Recursive CTEs in SQL: Hierarchies, Paths, Cycle Checks, and Debugging

SQL Updated Apr 9, 2026 7 mins read Leon Leon
Recursive CTEs in SQL: Hierarchies, Paths, Cycle Checks, and Debugging cover image

Quick summary

Summarize this blog with AI

Introduction

Recursive CTEs confuse people for a predictable reason: they are one of the few places where a SQL query refers to its own output while it is still being built. If the anchor set is wrong, the recursion walks the wrong graph. If the join points in the wrong direction, the tree goes sideways. If termination is weak, the query keeps expanding until the engine stops it or your patience runs out.

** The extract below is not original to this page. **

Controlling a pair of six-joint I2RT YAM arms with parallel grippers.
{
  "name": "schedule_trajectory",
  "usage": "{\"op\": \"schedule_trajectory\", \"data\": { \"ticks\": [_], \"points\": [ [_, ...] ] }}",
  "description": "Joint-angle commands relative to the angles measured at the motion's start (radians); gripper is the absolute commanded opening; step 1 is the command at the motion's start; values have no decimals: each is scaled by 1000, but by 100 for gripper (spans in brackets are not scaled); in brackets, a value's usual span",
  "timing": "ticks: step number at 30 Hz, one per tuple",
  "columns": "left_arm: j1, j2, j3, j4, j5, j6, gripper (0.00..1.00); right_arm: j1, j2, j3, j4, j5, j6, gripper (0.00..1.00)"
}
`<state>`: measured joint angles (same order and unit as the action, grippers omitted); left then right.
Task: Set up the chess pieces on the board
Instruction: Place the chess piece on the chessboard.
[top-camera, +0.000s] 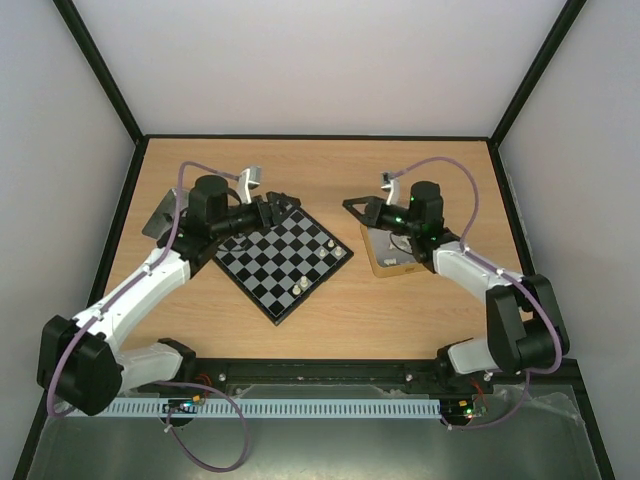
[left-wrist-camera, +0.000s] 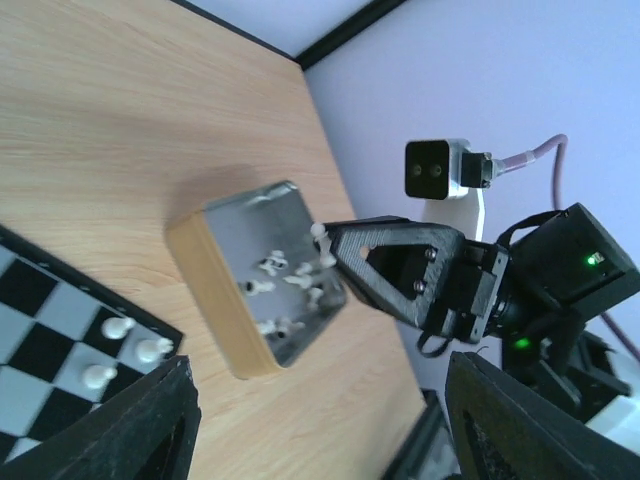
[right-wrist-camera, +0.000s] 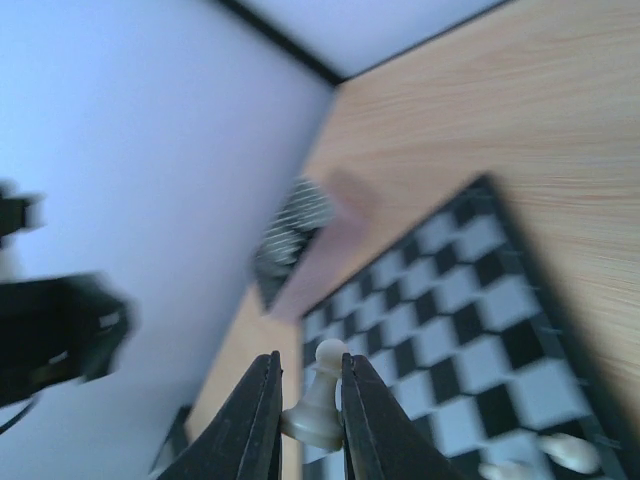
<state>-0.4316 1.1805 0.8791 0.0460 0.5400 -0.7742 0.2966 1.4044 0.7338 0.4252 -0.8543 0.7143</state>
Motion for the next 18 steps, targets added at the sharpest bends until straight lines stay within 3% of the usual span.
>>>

The goal is not to memorize the syntax. The goal is to build a mental model you can debug under pressure.

The mental model that makes recursion easier

A recursive CTE has two parts:

  1. The anchor member: the starting rows.
  2. The recursive member: the rule that finds the next rows from the current rows.

The engine runs the anchor first, then repeatedly feeds the growing result back into the recursive member until no new rows are produced or a recursion limit is hit.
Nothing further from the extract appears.